En effet, vous voudriez que la sécurité sociale ne soit qu'une instance de redistribution, conformément au mantra souvent entendu : « Il faut produire avant de distribuer. » Cela vous empêche de voir plus loin que le bout de votre nez et de reconnaître que la sécu produit d'ores et déjà beaucoup. C'est l'évidence, puisque notre système de soins financé à 80 % par la sécurité sociale contribue directement au PIB, donc à la production nationale de richesses. Sa production est même bien plus efficace et moins chère que celle de son équivalent privé : les complémentaires santé accomplissent en effet l'exploit de dépenser autant de frais de gestion que la sécurité sociale pour couvrir sept fois moins de pathologies et sept fois moins de frais de santé !
L'apport du système de soins public relève également de l'évidence historique : le doublement du taux de cotisation à l'assurance maladie entre 1944 et 1978 – passé sur cette période de 8 % à 16 % du salaire brut – a permis, sans aucun endettement public, de réaliser un investissement massif et formidable dans l'appareil hospitalier, notamment dans les centres hospitalo-universitaires (CHU).

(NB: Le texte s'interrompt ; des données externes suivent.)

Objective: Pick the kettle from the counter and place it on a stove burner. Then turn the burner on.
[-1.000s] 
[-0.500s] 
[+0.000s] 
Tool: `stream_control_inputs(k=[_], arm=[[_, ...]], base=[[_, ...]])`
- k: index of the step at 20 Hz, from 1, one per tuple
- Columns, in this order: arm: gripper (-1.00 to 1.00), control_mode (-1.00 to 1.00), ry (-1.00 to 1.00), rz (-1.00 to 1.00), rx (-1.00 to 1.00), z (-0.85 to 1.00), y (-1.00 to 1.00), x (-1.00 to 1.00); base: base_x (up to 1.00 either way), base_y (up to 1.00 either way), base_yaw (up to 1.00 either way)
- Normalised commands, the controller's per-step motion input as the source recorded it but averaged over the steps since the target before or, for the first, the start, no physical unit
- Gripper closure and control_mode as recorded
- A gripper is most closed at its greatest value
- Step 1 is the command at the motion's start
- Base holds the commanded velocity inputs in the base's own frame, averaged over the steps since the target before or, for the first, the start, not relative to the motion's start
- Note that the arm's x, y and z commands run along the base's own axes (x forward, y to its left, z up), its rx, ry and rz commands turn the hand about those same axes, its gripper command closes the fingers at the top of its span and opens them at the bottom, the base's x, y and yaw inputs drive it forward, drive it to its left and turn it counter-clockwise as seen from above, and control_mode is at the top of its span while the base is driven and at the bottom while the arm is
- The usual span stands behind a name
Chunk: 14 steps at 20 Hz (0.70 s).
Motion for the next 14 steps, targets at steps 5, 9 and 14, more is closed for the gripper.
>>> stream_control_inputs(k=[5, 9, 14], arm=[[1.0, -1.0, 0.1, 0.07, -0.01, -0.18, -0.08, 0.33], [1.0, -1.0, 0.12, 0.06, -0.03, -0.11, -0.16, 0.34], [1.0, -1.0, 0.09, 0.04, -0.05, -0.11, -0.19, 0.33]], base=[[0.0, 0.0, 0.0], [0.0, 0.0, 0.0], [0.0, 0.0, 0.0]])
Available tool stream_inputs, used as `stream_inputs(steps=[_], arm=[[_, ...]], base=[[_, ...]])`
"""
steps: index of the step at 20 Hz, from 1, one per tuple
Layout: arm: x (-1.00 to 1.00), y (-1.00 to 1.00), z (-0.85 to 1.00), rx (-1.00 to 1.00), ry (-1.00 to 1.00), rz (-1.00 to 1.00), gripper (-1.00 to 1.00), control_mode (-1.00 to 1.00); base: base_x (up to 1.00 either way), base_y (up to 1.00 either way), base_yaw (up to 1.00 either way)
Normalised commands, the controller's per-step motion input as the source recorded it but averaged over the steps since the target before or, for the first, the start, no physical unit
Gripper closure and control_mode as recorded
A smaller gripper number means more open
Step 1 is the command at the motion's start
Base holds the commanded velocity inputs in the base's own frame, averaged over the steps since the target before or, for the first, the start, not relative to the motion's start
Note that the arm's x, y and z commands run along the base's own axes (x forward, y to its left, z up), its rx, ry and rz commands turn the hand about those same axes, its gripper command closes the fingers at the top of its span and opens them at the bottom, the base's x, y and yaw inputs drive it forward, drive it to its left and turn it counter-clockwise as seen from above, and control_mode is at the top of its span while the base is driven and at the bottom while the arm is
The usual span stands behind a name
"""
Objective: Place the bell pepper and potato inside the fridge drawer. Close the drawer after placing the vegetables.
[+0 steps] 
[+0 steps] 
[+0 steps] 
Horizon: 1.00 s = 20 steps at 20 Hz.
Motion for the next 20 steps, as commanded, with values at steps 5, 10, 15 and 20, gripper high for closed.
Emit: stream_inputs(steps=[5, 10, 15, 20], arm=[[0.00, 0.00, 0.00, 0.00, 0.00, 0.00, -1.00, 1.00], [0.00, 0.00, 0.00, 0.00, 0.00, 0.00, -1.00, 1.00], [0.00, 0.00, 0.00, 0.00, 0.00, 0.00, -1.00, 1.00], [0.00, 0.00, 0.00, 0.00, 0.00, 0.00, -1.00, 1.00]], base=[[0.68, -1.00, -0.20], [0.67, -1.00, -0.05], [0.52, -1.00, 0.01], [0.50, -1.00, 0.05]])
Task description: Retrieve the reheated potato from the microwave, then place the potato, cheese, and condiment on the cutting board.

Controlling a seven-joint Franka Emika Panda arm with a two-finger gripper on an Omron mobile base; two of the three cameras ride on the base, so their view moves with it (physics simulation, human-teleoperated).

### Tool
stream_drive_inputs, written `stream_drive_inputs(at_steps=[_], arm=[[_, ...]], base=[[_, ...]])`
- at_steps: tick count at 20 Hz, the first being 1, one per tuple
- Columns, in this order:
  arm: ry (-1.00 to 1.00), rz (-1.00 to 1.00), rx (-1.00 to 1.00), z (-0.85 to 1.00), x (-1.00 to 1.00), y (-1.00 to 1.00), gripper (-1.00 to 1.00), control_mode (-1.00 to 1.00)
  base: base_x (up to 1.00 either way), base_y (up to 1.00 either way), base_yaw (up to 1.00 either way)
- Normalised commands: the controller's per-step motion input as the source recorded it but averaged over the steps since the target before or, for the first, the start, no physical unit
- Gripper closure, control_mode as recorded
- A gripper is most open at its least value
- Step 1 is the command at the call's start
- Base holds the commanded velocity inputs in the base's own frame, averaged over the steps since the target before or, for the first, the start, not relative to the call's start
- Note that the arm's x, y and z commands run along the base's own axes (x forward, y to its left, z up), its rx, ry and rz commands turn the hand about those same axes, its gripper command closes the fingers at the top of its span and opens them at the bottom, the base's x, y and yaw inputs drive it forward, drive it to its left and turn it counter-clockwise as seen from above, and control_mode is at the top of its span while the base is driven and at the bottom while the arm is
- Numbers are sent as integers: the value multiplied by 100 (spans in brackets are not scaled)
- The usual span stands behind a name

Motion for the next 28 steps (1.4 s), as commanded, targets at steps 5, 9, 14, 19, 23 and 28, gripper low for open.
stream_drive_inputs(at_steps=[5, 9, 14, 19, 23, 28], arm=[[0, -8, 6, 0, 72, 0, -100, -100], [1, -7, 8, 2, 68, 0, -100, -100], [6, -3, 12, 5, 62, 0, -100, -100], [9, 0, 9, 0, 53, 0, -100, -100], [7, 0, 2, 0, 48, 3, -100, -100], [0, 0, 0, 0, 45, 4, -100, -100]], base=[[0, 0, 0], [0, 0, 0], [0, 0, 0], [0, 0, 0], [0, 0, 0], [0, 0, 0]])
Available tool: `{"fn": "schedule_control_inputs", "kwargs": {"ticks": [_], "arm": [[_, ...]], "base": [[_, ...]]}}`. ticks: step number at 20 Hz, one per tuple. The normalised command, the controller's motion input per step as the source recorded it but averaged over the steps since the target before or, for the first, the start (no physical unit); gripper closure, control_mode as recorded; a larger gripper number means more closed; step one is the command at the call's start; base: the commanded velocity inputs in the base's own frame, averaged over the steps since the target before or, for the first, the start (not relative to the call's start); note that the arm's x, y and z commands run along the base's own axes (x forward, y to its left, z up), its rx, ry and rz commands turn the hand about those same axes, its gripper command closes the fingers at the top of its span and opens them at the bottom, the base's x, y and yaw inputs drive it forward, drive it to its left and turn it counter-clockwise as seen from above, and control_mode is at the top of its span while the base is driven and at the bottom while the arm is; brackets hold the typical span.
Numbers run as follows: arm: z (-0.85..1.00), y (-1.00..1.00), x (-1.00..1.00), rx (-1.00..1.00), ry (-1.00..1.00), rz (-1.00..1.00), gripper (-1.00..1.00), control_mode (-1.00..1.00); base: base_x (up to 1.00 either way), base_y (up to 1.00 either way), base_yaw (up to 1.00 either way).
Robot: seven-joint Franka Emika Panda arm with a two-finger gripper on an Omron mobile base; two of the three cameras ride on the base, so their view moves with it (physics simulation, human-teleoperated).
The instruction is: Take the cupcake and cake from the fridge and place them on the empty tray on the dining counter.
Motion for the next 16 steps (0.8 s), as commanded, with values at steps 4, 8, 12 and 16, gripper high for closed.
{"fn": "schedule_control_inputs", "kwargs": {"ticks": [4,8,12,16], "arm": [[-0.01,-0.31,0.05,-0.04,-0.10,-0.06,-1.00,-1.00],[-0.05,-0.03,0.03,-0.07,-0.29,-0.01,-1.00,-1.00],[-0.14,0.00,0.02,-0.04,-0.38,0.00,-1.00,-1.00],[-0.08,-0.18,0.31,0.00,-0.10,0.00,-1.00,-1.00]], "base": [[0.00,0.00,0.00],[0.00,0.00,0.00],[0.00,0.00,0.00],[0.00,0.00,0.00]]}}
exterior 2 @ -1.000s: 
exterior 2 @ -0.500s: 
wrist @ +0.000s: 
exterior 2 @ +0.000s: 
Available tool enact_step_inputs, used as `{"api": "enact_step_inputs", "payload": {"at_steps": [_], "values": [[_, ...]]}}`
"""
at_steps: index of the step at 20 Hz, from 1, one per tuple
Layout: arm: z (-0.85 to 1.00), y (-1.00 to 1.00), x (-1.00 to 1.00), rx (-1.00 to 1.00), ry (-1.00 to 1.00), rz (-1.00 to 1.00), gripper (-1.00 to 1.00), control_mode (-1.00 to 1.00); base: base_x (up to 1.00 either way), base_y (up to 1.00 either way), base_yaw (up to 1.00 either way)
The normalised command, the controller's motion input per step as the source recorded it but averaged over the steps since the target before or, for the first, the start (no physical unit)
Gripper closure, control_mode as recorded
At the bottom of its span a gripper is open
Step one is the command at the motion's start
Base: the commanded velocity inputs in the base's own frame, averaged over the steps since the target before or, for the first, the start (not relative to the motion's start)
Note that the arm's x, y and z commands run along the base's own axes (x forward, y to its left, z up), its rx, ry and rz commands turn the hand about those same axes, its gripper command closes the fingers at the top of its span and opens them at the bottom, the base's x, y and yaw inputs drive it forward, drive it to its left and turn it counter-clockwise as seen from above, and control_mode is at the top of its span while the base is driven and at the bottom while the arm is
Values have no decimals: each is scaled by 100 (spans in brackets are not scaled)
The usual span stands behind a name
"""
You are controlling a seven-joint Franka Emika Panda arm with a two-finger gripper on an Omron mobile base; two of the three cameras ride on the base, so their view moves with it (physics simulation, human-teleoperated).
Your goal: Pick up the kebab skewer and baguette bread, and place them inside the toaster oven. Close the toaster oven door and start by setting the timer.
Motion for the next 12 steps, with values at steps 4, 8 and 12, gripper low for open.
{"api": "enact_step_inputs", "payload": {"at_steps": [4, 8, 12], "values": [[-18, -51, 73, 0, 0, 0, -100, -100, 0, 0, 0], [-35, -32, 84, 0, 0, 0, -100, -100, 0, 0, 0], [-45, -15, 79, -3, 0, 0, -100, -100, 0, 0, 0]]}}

J'entends parfois dire que nous voudrions baisser les salaires nets en appliquant une augmentation des cotisations, ce qui est évidemment absurde. Je rappelle tout d'abord que, depuis 1945, on a triplé les cotisations sans que, à ce que je sache, les salaires nets aient baissé : l'histoire prouve donc que l'argument est erroné. Par ailleurs, augmenter un taux de cotisation ne signifie pas rogner sur la part nette du salaire, mais orienter une partie de la richesse future vers le bien commun. Et je sais que si on propose demain à tous nos compatriotes de leur rembourser l'intégralité des médicaments, ils seront d'accord pour une augmentation de salaire de 110 euros seulement au lieu de 115.
La situation où nous nous trouvons résulte également d'une doctrine particulière : la fiscalisation de la sécurité sociale. On voit bien que, depuis l'arrivée au pouvoir d'Emmanuel Macron en 2017, il y a substitution de l'impôt aux cotisations : la sécurité sociale, qui était initialement abondée aux deux tiers par des cotisations, ne l'est plus que pour à peine la moitié en 2022. Or la différence entre l'impôt et la cotisation est évidemment énorme et, puisque M. Attal a apparemment oublié de mentionner cette distinction sur le site qu'il a créé, je suis heureux de réparer cette omission. D'un côté, il y a l'impôt, versement obligatoire et sans contrepartie au budget de l'État, dont l'usage est décidé par le Parlement tous les ans ; de l'autre, il y a la cotisation sociale, versement obligatoire des travailleuses et des travailleurs, qui socialisent ainsi une partie de la richesse produite par la force de travail, seule source de richesse existant réellement dans ce pays, qui permet de financer la couverture des risques maladie, invalidité, accidents du travail, chômage, mais aussi bien sûr les retraites. Ce financement est assuré par une partie de nos salaires mise en commun et dans laquelle personne ici ne peut venir piocher, à moins de fiscaliser la sécurité sociale et de s'approprier ainsi les sources de financement pour mieux contraindre les dépenses en aval !
Finalement, cette question de la sécurité sociale pose la question de la citoyenneté. Aujourd'hui, dans une France économiquement très libérale, la citoyenneté se résume à s'acquitter d'impôts à proportion de son succès personnel sur le marché du travail ou de ses privilèges en matière patrimoniale, ce qui a certes permis par le passé une ouverture démocratique en abolissant la dépendance de l'État vis-à-vis de grandes aristocraties financières, mais qui exclut celles et ceux qui ne peuvent pas payer d'impôts directs et dont la contribution par la TVA est invisibilisée. La cotisation, elle, fonde une autre citoyenneté : en effet, pour exercer du pouvoir sur le monde qui nous entoure, c'est-à-dire pour être capable de décider d'un destin commun, il faut maîtriser le travail, et ce aux deux sens du terme : maîtriser la valeur d'usage dont on décide de l'affectation à partir du produit de ce que l'on a fait, et produire une valeur économique abstraite, une richesse monétaire qui part dans des caisses qui, elles, sont socialisées. L'un sans l'autre cause de la souffrance, car contrôler son travail sans partager les richesses, c'est renoncer à assurer les risques collectifs, et partager les richesses sans contrôler le travail signifie produire en raison et en fonction des besoins et des désirs d'autres, ceux que l'on nomme généralement des actionnaires.